Il caos viabilistico lungo la Lariana, specialmente nei giorni festivi e in primavera-estate è un tema molto dibattuto e anche fonte di aspre polemiche tra i sindaci della sponda orientale del lago e il sindaco Rapinese (qui tutti i precedenti).
E anche oggi, pur essendo solo metà febbraio, ancora una volta una bella giornata di sole ha intasato la strada. Tanto che ci voleva più di un’ora, nel pomeriggio, per coprire il tratto tra Torno e Como. Occasione per il sindaco di Torno Rino Malacrida di rilanciare il problema viabilità con la necessità urgente di sedersi a un tavolo per discutere.
Fu sempre lui a proporre anche un mega piano per risolvere i problemi di traffico sulla Lariana. Piano che il sindaco Rapinese decise di non voler visionare. La proposta ha visto l’adesione di tutti i Comuni della sponda orientale (la “Riva dei Piangina”, come l’aveva definita il primo cittadino di Como in due occasioni durante il consueto appuntamento del venerdì a Etv, proprio in riferimento alle lamentele dei sindaci per la situazione del traffico. Qui e qui).

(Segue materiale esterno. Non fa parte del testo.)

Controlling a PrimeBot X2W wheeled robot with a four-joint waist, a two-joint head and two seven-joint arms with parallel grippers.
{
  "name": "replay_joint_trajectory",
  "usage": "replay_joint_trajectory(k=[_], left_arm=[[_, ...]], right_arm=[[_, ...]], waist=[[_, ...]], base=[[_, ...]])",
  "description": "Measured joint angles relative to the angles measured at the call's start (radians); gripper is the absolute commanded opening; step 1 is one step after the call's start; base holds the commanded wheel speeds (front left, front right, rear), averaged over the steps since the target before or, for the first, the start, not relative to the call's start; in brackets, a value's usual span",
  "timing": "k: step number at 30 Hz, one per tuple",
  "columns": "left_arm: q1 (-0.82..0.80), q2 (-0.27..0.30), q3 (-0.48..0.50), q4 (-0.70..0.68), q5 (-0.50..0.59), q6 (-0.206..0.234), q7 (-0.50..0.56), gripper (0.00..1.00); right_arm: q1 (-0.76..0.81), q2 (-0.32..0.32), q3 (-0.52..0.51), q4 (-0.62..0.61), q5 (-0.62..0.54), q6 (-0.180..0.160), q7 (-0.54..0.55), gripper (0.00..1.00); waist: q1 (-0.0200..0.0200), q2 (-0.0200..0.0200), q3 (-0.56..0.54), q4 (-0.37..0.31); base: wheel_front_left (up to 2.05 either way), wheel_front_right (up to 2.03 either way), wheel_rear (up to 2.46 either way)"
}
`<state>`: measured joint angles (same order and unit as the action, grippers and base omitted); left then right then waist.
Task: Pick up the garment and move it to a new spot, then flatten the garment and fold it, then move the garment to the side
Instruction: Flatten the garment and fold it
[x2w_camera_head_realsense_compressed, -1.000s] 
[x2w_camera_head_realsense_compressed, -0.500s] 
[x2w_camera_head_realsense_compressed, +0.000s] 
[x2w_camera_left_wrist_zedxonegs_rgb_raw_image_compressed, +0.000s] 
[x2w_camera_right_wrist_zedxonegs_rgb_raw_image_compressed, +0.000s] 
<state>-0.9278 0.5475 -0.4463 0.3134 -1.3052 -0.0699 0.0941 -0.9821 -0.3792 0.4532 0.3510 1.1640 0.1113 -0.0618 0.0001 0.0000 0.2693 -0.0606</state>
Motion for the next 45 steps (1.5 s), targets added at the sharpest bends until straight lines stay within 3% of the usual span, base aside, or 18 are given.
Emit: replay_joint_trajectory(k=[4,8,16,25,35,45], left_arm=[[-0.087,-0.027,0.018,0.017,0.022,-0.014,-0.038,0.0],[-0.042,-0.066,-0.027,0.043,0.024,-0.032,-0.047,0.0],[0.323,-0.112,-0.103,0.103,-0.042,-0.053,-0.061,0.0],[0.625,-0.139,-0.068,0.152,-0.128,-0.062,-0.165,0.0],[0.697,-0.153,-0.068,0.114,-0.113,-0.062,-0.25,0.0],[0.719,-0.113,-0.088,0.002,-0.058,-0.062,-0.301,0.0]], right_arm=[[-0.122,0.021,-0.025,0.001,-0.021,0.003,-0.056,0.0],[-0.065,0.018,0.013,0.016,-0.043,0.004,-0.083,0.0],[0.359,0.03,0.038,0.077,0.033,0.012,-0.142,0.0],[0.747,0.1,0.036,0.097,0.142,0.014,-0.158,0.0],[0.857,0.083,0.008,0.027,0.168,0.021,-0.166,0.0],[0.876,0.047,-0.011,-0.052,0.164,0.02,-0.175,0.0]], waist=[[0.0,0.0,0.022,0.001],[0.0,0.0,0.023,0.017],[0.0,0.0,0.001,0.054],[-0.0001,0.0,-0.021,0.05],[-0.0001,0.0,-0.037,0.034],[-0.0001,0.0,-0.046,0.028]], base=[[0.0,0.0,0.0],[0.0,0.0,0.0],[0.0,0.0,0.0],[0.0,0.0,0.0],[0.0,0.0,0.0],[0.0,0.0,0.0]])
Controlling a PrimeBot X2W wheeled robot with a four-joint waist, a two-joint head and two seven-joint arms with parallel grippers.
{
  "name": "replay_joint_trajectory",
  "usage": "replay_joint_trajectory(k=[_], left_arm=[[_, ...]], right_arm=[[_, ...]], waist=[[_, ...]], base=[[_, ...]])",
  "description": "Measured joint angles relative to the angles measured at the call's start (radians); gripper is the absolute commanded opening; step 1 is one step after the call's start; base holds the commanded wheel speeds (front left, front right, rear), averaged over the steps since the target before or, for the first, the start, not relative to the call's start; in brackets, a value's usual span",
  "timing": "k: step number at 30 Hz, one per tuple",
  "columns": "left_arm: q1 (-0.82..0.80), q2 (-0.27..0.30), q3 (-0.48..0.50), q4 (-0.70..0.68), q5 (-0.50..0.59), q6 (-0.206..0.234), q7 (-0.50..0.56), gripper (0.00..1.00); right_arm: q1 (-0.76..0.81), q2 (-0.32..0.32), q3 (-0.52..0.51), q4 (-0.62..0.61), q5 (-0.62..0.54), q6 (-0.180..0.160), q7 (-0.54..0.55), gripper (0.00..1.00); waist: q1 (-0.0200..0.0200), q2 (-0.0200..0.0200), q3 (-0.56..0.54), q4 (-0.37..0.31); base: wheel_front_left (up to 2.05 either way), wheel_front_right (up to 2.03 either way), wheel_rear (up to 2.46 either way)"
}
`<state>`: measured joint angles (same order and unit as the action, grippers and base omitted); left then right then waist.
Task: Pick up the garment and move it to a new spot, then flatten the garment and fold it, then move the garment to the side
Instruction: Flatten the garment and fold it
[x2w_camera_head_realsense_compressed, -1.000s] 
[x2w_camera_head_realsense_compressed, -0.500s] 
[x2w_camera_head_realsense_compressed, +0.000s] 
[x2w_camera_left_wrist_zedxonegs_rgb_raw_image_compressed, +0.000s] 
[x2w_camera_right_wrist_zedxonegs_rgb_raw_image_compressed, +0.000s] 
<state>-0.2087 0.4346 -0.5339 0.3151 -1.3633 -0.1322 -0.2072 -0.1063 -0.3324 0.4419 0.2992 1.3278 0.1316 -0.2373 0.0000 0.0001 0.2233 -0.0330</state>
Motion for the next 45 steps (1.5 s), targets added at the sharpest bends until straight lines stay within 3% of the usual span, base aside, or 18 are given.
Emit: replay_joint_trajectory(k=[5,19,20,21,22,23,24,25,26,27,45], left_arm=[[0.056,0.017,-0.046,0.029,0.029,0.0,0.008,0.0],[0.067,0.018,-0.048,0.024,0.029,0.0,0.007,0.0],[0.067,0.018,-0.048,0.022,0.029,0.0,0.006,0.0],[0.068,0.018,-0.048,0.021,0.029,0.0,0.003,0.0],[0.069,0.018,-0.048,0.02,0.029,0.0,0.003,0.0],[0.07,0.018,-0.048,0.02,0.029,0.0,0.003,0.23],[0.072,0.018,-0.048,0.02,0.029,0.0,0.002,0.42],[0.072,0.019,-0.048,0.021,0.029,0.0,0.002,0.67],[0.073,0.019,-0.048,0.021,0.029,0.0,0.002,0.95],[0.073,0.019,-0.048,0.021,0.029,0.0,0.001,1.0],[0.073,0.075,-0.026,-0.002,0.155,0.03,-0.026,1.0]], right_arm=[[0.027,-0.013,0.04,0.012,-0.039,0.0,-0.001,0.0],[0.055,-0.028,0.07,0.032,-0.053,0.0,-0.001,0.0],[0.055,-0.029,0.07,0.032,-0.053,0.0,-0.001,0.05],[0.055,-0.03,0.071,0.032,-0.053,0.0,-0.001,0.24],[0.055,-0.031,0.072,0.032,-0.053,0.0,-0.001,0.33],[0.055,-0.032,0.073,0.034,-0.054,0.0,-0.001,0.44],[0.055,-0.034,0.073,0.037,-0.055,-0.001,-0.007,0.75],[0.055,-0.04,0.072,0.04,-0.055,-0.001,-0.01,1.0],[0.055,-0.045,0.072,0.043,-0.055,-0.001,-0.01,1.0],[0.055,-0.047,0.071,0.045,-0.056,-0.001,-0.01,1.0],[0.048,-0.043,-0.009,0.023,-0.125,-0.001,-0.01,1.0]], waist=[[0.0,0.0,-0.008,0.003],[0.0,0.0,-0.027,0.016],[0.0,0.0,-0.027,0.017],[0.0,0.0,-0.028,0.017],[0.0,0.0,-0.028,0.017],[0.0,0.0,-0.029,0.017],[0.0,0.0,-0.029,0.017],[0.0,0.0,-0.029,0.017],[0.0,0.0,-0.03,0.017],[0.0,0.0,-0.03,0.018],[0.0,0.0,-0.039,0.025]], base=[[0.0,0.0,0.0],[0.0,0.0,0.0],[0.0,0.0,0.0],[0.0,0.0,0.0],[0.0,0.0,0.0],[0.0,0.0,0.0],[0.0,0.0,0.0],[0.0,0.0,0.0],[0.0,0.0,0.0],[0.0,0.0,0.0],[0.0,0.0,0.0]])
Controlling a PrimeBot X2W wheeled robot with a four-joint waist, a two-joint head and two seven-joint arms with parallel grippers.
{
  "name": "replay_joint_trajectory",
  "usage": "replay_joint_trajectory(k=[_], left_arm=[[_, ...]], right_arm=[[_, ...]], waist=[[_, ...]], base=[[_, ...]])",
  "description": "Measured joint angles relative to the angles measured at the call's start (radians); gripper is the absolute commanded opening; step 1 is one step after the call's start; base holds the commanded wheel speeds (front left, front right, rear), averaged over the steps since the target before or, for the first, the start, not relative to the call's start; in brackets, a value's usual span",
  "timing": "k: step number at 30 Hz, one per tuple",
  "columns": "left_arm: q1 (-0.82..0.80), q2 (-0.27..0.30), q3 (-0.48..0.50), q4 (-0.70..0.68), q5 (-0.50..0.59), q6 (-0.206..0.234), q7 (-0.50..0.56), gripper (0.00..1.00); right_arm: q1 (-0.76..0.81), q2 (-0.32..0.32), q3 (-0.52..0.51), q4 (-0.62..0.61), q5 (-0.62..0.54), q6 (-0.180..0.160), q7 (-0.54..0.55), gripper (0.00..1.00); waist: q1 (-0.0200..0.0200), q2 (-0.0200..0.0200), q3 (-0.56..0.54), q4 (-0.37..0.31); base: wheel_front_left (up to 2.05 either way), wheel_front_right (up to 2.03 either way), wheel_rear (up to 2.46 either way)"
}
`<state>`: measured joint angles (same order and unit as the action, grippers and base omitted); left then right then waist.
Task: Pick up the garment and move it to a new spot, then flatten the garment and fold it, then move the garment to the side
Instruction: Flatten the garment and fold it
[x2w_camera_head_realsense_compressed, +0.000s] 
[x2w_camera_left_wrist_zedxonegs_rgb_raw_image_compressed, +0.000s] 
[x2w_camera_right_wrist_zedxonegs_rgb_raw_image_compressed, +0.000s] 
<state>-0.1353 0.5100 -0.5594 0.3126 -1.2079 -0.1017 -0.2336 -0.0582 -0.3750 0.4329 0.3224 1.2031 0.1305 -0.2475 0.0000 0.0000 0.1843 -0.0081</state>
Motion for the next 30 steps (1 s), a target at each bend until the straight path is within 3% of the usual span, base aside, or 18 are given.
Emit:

Ma ecco cosa racconta in presa diretta il sindaco. “Un’ora di tempo anche oggi e il sindaco Rapinese non vuole incontrarci. Gli chiediamo solo un’ora del sui tempo, noi del lago ne perdiamo molte di più di ore – spiega Malacrida – Chiediamo solo un’ora, quando vuole lui. Anche di sera tardi. E’ assurdo. Forse ha paura che quello che gli proponiamo sia giusto farlo? Se è per questo possiamo sempre dire che è stato lui ad avere l’idea. Per noi non è importante prenderci i meriti ma risolvere il problema che incombe da anni su tutti i cittadini della sponda della lariana ma anche sui cittadini di Como”.